§ What is required
Write out exactly the lines of the entries below, from the first through the line containing "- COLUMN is", and nothing beyond them.

§ Dataset extract
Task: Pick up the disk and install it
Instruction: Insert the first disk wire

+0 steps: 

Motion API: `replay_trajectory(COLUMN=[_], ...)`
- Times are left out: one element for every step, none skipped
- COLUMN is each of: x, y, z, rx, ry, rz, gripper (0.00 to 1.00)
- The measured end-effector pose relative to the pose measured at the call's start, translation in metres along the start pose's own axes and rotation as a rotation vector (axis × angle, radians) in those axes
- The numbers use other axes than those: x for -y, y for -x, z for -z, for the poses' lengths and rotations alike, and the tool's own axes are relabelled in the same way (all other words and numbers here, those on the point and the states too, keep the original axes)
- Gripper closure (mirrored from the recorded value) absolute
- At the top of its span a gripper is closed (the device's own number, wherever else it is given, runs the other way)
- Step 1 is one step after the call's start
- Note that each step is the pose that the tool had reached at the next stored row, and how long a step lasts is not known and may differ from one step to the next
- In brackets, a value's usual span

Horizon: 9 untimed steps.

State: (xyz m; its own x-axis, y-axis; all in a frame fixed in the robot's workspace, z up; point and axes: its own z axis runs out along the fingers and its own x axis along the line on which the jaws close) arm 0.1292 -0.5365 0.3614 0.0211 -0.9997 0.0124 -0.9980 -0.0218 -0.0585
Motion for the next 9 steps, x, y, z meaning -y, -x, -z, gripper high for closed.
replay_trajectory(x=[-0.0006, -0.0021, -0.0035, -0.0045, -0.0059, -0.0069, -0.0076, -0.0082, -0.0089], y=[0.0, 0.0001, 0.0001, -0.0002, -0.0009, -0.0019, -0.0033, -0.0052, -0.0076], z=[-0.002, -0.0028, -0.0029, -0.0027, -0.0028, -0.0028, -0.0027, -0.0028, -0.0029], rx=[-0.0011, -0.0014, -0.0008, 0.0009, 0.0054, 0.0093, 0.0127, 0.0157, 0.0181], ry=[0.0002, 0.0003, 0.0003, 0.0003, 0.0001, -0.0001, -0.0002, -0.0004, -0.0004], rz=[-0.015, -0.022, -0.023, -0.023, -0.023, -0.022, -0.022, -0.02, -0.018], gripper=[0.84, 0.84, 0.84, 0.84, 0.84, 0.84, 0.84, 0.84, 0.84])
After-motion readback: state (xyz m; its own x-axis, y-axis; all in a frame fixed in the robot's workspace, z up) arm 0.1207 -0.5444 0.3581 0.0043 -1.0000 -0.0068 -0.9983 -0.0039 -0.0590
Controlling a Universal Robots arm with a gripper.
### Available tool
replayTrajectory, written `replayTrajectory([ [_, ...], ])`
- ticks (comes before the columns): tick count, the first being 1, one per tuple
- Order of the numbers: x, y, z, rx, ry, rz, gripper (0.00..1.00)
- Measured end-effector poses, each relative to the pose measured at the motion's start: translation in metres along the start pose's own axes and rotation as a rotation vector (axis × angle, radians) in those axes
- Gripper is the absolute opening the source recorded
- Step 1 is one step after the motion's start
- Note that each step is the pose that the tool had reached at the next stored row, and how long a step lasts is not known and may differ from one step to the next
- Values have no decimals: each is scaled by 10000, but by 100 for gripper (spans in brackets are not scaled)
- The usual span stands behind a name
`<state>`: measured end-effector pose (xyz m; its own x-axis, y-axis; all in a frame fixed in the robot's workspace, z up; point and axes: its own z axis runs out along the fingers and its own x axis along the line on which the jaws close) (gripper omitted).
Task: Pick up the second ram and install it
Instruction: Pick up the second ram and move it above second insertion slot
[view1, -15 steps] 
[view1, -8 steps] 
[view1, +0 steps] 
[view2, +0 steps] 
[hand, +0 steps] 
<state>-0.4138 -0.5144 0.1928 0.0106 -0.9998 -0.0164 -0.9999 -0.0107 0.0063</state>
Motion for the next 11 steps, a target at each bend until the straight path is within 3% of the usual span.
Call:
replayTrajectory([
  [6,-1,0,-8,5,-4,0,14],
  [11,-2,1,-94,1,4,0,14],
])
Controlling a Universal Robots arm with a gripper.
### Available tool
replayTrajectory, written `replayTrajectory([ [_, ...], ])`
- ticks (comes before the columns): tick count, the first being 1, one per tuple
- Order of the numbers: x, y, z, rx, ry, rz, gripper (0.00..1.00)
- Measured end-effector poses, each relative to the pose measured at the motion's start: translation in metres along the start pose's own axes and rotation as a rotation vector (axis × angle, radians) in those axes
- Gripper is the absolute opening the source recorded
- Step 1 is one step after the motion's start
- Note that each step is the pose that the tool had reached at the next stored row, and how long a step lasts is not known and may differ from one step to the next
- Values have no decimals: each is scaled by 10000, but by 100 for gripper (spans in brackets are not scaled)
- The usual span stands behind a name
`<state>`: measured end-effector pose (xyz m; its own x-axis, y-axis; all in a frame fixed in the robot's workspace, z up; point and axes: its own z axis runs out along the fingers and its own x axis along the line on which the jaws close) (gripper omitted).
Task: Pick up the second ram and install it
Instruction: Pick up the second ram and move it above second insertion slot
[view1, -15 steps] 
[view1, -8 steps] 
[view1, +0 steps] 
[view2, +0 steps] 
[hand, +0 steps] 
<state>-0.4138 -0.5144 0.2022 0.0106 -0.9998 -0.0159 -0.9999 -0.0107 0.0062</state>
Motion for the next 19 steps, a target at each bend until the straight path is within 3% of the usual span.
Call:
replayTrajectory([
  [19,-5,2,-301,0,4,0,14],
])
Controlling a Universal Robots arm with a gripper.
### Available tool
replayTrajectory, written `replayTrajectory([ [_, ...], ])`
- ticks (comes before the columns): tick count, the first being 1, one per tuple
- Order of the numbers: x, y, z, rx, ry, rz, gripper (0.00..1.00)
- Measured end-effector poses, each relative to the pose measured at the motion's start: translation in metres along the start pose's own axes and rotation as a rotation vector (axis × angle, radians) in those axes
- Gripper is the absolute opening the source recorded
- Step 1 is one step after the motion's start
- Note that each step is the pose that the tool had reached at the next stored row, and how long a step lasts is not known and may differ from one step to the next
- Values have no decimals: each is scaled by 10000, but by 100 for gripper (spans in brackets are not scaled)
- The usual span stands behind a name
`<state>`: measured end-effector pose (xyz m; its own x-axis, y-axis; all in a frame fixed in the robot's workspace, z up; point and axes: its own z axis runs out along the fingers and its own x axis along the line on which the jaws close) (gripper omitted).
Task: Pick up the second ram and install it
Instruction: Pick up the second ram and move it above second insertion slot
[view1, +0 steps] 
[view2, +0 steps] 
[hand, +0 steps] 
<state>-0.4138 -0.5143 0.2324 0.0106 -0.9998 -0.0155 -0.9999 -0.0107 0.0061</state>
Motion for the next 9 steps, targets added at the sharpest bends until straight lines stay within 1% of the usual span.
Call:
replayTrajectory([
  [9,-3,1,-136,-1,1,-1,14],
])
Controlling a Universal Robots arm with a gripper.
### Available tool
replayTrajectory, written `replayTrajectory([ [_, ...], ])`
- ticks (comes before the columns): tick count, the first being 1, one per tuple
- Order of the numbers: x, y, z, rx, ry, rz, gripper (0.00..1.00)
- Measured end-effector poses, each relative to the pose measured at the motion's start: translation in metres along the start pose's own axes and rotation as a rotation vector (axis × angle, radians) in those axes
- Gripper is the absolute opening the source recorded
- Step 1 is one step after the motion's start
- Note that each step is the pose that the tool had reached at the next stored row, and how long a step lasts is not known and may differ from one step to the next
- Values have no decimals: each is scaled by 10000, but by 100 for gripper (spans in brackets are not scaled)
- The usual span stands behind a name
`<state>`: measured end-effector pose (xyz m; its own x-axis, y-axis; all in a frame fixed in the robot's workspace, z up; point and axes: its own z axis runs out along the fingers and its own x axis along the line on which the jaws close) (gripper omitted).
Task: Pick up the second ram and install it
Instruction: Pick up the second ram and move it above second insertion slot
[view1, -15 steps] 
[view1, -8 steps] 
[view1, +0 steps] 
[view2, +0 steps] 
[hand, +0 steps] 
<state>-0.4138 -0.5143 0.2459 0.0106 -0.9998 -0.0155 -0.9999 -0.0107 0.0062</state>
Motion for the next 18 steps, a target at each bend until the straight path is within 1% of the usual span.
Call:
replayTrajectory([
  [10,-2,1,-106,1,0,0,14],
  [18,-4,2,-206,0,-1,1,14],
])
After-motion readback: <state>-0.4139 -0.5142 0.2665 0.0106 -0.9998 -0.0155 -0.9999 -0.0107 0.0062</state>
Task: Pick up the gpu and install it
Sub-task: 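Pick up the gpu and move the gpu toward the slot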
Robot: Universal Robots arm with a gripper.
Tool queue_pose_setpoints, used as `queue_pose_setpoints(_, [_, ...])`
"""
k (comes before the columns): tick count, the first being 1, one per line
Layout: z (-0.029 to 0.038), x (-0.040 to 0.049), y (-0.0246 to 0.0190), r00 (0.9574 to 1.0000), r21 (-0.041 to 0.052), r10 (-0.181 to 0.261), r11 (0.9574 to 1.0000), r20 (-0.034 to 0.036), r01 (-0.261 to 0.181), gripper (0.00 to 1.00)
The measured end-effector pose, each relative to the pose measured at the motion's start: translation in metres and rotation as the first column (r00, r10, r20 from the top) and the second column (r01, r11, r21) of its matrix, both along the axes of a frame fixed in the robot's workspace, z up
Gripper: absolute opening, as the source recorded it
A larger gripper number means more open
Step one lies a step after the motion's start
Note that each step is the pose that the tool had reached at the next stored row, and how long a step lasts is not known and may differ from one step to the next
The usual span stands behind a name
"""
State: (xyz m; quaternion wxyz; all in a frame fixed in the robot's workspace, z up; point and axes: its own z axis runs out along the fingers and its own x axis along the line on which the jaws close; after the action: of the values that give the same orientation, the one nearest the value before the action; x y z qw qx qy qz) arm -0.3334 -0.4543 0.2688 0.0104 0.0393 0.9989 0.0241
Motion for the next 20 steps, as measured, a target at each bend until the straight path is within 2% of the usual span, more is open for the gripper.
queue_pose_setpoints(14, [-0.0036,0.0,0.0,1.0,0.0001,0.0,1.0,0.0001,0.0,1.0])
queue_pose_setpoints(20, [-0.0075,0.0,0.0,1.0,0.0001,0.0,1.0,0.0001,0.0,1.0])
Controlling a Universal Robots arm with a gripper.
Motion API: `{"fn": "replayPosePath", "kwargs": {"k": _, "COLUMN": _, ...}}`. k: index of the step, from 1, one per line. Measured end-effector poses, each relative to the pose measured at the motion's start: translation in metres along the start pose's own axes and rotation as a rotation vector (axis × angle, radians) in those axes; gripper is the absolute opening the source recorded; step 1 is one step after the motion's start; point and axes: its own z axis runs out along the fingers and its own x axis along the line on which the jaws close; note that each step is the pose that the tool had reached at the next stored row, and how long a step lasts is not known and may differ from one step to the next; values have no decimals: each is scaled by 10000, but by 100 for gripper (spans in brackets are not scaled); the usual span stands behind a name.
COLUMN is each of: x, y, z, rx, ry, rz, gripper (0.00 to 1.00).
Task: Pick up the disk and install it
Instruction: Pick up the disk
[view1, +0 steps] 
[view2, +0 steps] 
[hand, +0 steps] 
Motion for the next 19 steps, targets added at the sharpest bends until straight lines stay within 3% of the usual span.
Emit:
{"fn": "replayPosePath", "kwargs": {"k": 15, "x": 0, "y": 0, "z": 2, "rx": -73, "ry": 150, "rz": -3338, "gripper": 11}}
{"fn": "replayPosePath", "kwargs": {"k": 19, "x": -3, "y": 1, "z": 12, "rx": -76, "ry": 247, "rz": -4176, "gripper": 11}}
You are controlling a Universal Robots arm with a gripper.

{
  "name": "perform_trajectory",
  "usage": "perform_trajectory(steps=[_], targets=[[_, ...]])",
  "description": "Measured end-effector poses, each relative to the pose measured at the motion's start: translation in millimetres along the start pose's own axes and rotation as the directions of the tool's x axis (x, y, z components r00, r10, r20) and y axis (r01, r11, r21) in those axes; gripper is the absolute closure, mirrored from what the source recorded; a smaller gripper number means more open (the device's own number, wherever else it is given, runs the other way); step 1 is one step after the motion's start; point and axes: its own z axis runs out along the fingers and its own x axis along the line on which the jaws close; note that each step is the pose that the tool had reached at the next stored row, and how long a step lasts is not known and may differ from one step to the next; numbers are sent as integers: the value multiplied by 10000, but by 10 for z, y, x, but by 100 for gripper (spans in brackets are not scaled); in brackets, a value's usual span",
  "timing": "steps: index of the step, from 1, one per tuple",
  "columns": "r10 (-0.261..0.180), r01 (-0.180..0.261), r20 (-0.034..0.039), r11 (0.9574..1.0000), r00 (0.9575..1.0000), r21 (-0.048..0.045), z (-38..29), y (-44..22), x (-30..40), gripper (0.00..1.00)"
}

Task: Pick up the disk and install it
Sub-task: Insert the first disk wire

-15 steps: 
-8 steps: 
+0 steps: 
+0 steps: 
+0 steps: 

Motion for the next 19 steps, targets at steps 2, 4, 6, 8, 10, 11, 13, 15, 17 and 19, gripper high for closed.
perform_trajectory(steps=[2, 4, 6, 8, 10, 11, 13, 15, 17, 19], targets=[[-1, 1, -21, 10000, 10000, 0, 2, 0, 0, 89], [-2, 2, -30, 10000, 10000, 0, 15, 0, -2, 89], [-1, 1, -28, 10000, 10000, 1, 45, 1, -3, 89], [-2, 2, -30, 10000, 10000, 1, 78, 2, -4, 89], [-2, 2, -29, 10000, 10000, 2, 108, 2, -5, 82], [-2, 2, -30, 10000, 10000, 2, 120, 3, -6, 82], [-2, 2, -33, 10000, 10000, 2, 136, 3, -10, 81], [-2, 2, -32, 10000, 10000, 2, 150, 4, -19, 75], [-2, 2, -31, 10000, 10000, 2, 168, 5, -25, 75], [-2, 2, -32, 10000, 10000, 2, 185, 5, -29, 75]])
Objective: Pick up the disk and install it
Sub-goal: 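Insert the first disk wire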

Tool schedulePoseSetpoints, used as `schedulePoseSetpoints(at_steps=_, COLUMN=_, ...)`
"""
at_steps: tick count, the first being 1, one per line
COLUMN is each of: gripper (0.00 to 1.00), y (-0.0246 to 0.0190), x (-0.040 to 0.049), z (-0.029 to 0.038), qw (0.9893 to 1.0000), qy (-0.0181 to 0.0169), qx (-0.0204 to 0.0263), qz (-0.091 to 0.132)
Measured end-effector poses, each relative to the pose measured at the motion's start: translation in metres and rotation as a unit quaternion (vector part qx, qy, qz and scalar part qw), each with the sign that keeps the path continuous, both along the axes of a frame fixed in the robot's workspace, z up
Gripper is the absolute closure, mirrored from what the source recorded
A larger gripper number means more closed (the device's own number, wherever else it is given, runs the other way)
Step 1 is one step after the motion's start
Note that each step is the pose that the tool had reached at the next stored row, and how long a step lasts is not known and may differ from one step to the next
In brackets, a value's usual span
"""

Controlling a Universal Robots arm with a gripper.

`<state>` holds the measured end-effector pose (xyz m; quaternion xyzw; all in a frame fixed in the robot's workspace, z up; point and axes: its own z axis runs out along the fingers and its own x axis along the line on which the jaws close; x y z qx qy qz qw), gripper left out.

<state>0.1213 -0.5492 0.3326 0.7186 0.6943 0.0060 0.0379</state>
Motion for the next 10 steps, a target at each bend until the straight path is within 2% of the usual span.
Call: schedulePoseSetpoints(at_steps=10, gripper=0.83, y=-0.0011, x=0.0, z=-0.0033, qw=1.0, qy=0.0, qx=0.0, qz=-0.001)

§ Your solution
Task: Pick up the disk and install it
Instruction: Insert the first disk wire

+0 steps: 

Motion API: `replay_trajectory(COLUMN=[_], ...)`
- Times are left out: one element for every step, none skipped
- COLUMN is each of: x, y, z, rx, ry, rz, gripper (0.00 to 1.00)

Nothing remains to be added to the answer.